RFR: 8345314: Add a red–black tree as a utility data structure [v12]
Axel Boldt-Christmas
aboldtch at openjdk.org
Thu Jan 16 11:12:50 UTC 2025
On Fri, 10 Jan 2025 10:03:22 GMT, Casper Norrbin <cnorrbin at openjdk.org> wrote:
>> Hi everyone,
>>
>> This effort began as an exploration of replacing the current NMT treap with a red-black tree. Along the way, I discovered that others were also interested in having a general-purpose tree structure available within HotSpot.
>>
>> The red-black tree is designed to serve as a drop-in replacement for the existing NMT treap, keeping a nearly identical interface. However, I’ve also added a few additional requested features, such as an iterator.
>>
>> Testing builds off the treap tests, adding a few extra that inserts/removes and checks that the tree is correct. Testing uses the function `verify_self`, which iterates over the tree and checks that all red-black tree properties hold. Additionally, the tree has been tested in vmatree instead of the treap without any errors.
>>
>> For those who may want to revisit the fundamentals of red-black trees, [Wikipedia](https://en.wikipedia.org/wiki/Red%E2%80%93black_tree) offers a great summary with tables covering the various balancing cases. Alternatively, your favorite data structure book could provide even more insight.
>
> Casper Norrbin has updated the pull request incrementally with one additional commit since the last revision:
>
> clarified comment
Good work on the RB-tree implementation.
I am no expert in RB-trees but the implementation does not look obviously incorrect. And the gtest and verification looks comprehensive. (Only thing I might have extended is to randomness to also check the visitor and iterators. Something like generating a random ordered set of keys in a different container, insert them in some random order, maybe including insertions and removals of other keys and then check that the visitor and iterator visit this set correctly.)

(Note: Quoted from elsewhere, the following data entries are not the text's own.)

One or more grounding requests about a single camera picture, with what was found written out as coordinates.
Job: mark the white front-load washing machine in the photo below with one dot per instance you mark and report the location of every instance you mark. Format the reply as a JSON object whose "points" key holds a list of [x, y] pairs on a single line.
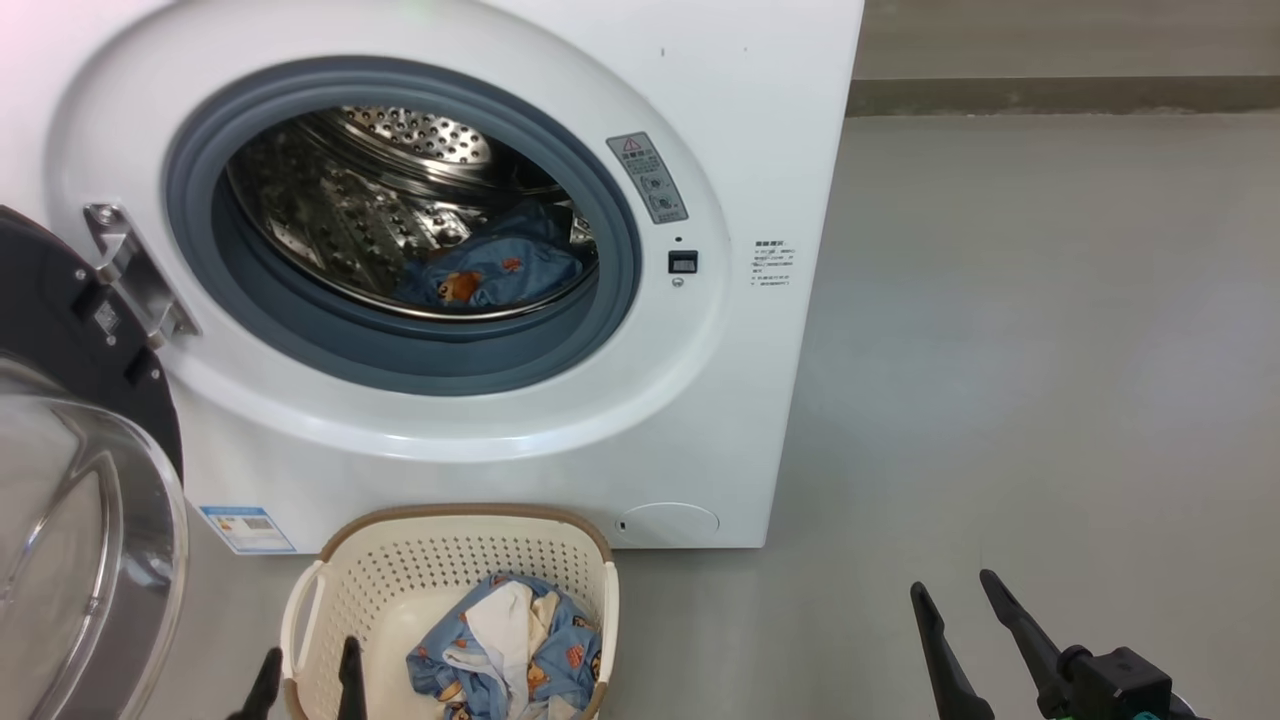
{"points": [[700, 400]]}

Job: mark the cream perforated laundry basket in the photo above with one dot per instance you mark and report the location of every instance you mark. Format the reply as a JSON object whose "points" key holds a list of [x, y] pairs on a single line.
{"points": [[400, 590]]}

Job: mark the blue energy label sticker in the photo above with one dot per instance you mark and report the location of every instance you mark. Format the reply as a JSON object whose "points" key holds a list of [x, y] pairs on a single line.
{"points": [[248, 528]]}

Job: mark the grey warning label sticker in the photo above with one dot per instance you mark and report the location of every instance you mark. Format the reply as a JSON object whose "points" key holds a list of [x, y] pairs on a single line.
{"points": [[648, 178]]}

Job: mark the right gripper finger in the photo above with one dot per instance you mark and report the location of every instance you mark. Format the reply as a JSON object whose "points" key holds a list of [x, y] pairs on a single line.
{"points": [[945, 660], [1025, 630]]}

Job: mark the blue patterned clothes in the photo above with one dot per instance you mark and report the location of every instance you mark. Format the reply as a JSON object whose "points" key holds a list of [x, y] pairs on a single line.
{"points": [[500, 640]]}

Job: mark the black glass washing machine door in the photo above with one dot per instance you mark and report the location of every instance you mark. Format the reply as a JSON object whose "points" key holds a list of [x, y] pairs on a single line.
{"points": [[90, 330]]}

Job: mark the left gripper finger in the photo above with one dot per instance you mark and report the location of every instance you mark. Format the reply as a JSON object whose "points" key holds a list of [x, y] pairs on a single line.
{"points": [[265, 690], [351, 685]]}

The RB-tree logic looks good to me.
Except for some small nits most of my feedback is about the API and the iteration.
I would like to avoid GrowableArrays in the implementation, but maybe I am missing a reason why they are preferable. If we could design the iterators to work more like standard C++ iterators (at least simplified but compatible versions) would make them more useful and ergonomic. There is also an opportunity to use such iterators as cursors and create a nice interface for using this tree in many different scenarios.
The second is if we should add more const version of the APIs to make it easier to work with the tree in const context (e.g. pass around the tree as a `const& Tree`). At least `const V* find(const K& key) const` seems useful to have a const `contains`.

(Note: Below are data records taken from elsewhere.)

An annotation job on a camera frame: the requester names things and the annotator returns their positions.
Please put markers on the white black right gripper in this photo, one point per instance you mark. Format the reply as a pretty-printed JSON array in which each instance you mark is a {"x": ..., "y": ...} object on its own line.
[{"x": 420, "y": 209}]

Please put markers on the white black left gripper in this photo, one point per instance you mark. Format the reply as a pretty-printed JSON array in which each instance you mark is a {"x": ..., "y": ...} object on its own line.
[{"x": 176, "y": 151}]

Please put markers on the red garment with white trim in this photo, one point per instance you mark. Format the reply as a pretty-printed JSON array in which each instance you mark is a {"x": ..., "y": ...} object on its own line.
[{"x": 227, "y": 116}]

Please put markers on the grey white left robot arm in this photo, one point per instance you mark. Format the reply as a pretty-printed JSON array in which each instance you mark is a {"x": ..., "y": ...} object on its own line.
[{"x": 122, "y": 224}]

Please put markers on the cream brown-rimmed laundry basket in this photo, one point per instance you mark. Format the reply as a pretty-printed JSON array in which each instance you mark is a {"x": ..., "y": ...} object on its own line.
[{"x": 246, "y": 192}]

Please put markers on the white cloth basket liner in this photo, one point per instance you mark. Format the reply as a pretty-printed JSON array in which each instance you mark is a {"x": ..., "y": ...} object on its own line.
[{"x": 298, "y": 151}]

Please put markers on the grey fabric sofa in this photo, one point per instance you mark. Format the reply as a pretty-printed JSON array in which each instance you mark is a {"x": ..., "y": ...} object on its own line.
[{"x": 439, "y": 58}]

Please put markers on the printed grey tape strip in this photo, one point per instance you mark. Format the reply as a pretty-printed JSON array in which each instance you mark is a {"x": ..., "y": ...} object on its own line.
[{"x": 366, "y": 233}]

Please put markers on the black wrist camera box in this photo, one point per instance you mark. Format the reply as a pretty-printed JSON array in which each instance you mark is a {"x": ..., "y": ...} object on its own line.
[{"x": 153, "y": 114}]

Overall I think this is nice. But I would like some feedback on my comments w.r.t. the API before approving.
src/hotspot/share/utilities/rbTree.hpp line 119:
> 117: _allocator.free(node);
> 118: _num_nodes--;
> 119: }
Are we assuming that the key is always trivially destructible? Maybe we should document and statically assert this. Even if it is not, it is usually nice to call the destructor to end the objects lifetime.
src/hotspot/share/utilities/rbTree.hpp line 167:
> 165: // Removes the given node from the tree.
> 166: // Returns true if the node was successfully removed, false otherwise.
> 167: bool remove(RBNode* node);
I find it confusing that removing a node can fail. It seems to be to handle `nullptr`. I'd rather restrict this and have `bool remove(const K& k)` check the return value of `find_node`.
src/hotspot/share/utilities/rbTree.hpp line 183:
> 181: _num_nodes = 0;
> 182: _root = nullptr;
> 183: }
I feel like this could have been done recursively and using the stack as a stack. Or at least skip the heap allocation with fixed sized array `RBNode* stack[128];`.
src/hotspot/share/utilities/rbTree.hpp line 236:
> 234: RBNode* end = closest_gt(addr);
> 235: return Range(start, end);
> 236: }
This seems somewhat out of place. The signature is miss-matched from all the other APIs both in terms of the name and type.
I am wrong in that end is always the next node after start? I think the closest_gt call is unnecessary and we can simply find the next node after start.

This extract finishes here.